=== Section Start ===

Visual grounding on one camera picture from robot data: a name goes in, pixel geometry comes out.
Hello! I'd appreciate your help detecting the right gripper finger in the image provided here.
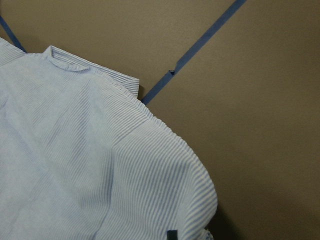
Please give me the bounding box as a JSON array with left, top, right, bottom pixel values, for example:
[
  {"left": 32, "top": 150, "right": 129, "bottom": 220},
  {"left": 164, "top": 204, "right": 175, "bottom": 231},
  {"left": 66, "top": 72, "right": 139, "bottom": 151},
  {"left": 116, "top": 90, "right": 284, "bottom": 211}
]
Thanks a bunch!
[{"left": 166, "top": 230, "right": 178, "bottom": 240}]

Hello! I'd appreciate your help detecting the blue striped button shirt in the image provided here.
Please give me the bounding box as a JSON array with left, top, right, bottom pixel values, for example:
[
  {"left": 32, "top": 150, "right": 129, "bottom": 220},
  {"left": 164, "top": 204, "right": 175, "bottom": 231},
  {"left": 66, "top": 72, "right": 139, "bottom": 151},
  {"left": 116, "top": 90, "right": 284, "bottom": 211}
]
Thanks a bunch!
[{"left": 0, "top": 39, "right": 218, "bottom": 240}]

=== Section End ===

◆ YOUR INSTRUCTIONS ◆
Report the number of lines of the listing above that hold the string "Hello", with no other text.

◆ ANSWER BOX ◆
2